REQUIRED WORK -
The required output is the lines below from the line containing "This annotation round concerns the black right" to the line containing "This annotation round concerns the right", inclusive, retyped exactly. No other lines belong in it.

(Beginning of SOURCE DATA)

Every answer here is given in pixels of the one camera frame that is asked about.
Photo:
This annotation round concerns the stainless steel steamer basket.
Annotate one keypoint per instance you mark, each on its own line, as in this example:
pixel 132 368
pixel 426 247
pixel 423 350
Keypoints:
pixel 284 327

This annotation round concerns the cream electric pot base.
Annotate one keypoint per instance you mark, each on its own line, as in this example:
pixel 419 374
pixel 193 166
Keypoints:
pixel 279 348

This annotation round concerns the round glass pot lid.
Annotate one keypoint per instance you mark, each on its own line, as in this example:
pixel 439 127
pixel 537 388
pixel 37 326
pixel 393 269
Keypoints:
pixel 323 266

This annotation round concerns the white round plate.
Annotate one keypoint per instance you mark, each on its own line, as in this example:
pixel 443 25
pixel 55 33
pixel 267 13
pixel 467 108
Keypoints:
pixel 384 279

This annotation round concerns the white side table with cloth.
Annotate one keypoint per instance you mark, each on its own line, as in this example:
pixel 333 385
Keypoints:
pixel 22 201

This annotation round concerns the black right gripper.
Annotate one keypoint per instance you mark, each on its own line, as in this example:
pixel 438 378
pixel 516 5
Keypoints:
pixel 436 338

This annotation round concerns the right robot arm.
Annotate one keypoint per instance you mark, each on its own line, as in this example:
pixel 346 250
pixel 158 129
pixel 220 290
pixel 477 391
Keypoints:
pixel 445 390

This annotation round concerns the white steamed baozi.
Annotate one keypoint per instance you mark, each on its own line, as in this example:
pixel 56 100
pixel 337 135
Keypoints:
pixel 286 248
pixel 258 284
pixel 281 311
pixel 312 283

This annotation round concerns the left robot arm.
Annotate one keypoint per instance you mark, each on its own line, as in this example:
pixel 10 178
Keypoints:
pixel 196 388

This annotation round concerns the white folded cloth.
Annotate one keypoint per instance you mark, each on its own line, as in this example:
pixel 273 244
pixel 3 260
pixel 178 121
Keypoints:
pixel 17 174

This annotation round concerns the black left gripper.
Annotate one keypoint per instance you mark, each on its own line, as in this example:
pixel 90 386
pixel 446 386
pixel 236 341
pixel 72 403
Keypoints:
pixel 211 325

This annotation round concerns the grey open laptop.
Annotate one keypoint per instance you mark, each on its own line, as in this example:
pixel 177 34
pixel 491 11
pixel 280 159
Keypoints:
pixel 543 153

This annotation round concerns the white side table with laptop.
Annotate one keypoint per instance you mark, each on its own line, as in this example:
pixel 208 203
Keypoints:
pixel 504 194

(End of SOURCE DATA)
(Beginning of SOURCE DATA)

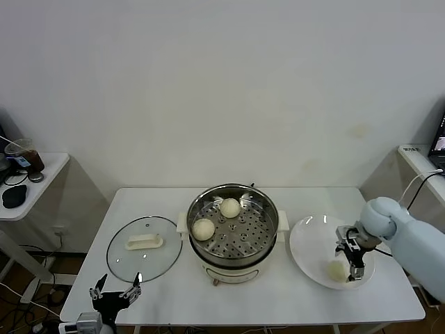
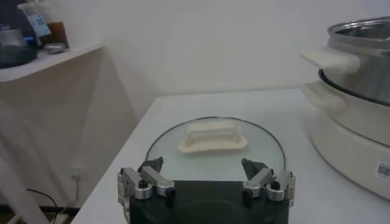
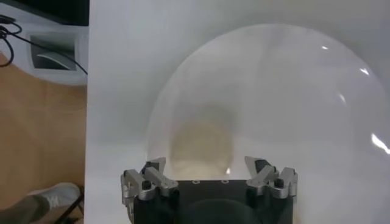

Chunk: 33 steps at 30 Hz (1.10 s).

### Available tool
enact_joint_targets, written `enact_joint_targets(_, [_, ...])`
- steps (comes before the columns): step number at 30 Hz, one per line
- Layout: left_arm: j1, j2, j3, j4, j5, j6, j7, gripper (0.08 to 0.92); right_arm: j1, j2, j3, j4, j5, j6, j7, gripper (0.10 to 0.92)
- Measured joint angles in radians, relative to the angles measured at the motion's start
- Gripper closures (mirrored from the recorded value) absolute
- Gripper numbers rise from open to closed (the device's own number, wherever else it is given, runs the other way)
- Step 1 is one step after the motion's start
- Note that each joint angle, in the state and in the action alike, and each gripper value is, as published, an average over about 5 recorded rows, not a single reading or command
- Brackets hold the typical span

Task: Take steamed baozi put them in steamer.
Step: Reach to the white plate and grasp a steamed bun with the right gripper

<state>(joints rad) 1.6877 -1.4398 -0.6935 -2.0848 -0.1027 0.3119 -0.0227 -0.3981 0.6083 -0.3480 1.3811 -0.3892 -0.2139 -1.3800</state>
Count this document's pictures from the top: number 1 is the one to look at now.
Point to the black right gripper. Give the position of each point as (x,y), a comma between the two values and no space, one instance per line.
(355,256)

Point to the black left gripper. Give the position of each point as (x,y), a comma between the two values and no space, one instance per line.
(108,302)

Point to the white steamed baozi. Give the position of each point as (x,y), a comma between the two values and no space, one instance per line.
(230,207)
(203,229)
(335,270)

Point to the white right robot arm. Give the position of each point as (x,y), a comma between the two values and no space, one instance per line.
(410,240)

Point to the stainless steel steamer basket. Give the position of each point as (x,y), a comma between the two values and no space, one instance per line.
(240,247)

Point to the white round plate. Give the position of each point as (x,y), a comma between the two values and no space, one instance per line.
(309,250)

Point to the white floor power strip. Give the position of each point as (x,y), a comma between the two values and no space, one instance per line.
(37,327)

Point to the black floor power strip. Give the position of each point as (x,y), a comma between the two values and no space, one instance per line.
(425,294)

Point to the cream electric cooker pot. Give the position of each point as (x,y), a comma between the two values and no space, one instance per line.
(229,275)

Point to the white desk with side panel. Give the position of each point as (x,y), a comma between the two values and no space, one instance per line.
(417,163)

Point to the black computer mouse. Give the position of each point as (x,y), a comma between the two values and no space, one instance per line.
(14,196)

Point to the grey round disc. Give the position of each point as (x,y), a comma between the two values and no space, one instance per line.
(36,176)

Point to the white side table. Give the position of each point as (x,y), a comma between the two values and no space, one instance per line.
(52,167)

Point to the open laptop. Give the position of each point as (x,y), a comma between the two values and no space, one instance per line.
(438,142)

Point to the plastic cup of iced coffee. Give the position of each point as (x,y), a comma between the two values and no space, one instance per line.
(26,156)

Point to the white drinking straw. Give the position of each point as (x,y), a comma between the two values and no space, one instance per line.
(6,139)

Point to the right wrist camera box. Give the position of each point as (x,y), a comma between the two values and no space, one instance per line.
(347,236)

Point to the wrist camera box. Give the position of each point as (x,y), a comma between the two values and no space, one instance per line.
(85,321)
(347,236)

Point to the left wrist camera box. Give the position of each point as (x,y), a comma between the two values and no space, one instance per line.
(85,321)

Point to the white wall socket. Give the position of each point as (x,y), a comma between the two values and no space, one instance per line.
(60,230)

(End of SOURCE DATA)
(Beginning of SOURCE DATA)

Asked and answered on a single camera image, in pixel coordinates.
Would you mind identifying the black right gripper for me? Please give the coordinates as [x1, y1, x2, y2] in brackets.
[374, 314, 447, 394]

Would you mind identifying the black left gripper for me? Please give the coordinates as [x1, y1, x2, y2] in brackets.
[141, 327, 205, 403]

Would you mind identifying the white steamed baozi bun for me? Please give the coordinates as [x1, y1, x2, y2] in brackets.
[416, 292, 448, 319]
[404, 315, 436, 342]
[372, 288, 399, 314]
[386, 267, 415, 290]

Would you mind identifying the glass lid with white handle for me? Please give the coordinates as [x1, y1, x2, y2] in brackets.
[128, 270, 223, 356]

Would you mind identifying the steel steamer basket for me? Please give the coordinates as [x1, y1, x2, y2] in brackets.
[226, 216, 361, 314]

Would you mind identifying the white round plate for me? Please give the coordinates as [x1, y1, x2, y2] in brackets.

(End of SOURCE DATA)

SOLUTION TO THE PROBLEM -
This annotation round concerns the black right gripper.
Annotate one keypoint per instance you mark, each on its own line, as in this example:
pixel 438 378
pixel 516 5
Keypoints:
pixel 436 338

This annotation round concerns the right robot arm.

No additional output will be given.